Frederick H. Hovey '90
Year Inducted: 1976
Other Sports Played: Football, Baseball, Track & Field
Frederick H. Hovey ’90 was a three-time national tennis champion and was considered the finest player the country had produced up to that time. He won the U.S. Doubles Championship in both 1893 and 1894, teaming with Clarence Hobart, and then he captured the U.S. Singles in 1895. Harper’s Weekly on Sept. 7, 1895, said: “In his present form, the new national tennis champion is undoubtedly the best player this country has ever had.
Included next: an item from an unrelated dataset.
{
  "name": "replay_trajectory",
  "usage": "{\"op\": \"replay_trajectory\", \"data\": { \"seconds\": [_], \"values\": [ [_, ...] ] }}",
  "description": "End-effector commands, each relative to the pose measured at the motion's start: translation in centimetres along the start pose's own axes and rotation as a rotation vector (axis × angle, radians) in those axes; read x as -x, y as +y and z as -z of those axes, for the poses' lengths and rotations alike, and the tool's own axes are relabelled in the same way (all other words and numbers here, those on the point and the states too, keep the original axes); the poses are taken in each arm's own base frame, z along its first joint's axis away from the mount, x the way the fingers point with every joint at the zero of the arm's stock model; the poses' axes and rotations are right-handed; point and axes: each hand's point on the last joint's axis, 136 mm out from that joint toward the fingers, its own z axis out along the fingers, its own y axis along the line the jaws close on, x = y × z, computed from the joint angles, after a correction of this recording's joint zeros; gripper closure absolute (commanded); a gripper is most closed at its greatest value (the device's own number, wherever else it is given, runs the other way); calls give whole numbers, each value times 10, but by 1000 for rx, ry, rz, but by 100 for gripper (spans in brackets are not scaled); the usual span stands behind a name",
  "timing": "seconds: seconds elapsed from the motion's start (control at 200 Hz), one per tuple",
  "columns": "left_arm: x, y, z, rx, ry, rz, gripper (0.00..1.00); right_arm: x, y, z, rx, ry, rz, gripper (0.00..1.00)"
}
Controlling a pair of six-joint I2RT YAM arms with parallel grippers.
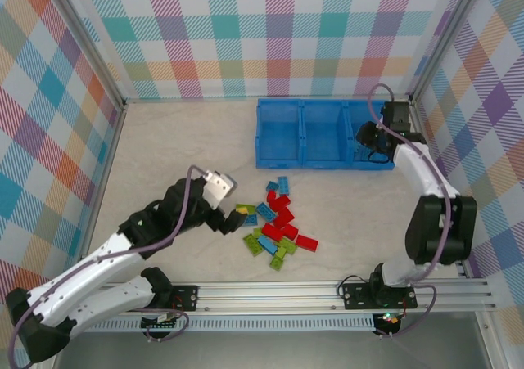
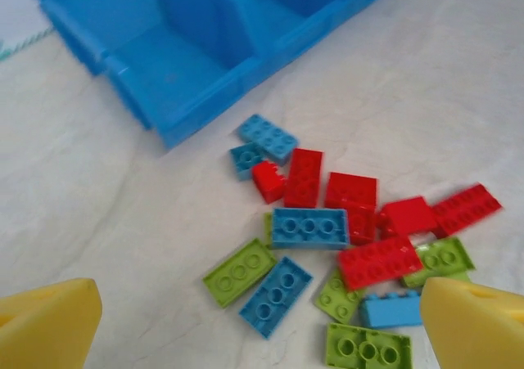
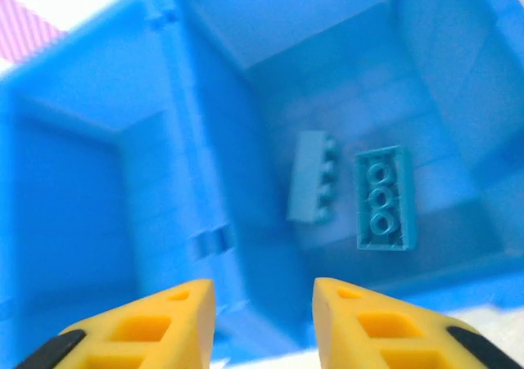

Not because his strokes are more brilliant than those of Larned, nor that his volleying out-does Campbell, nor yet because his generalship is better than Wrenn’s, although he is not outclasses in any of these respects; but because his all-around game has been brought to a degree of excellence never attained by another American player, the result of unsurpassed natural ability, mellowed by age and rounded by experience.” In addition to his three national titles in tennis, Fred Hovey in 1891 won the Intercollegiate Singles and teamed with R.D. Wrenn of Harvard to take the Doubles. A sixth national title came in 1902 when the native of Newton Center, Mass., won the first open U.S. Ping Pong championship ever held. Hovey was the starting fullback on the football team his freshman and senior seasons, won the Singles and Doubles in the Fall Tennis Tournament all four years, and played second base on the 17-5-1 ball club of 1890. He set Brown records in both the pole vault (9-4) and broad jump (18-7) and took a second in the pole vault in the New Englands. Hovey earned his LL.B. from Harvard in 1893 and subsequently became a member of the Boston and New York Stock Exchange. For many years he was one of the nation’s prominent tennis officials. Fred Hovey died at Miami Beach Oct. 20, 1945 at age 77.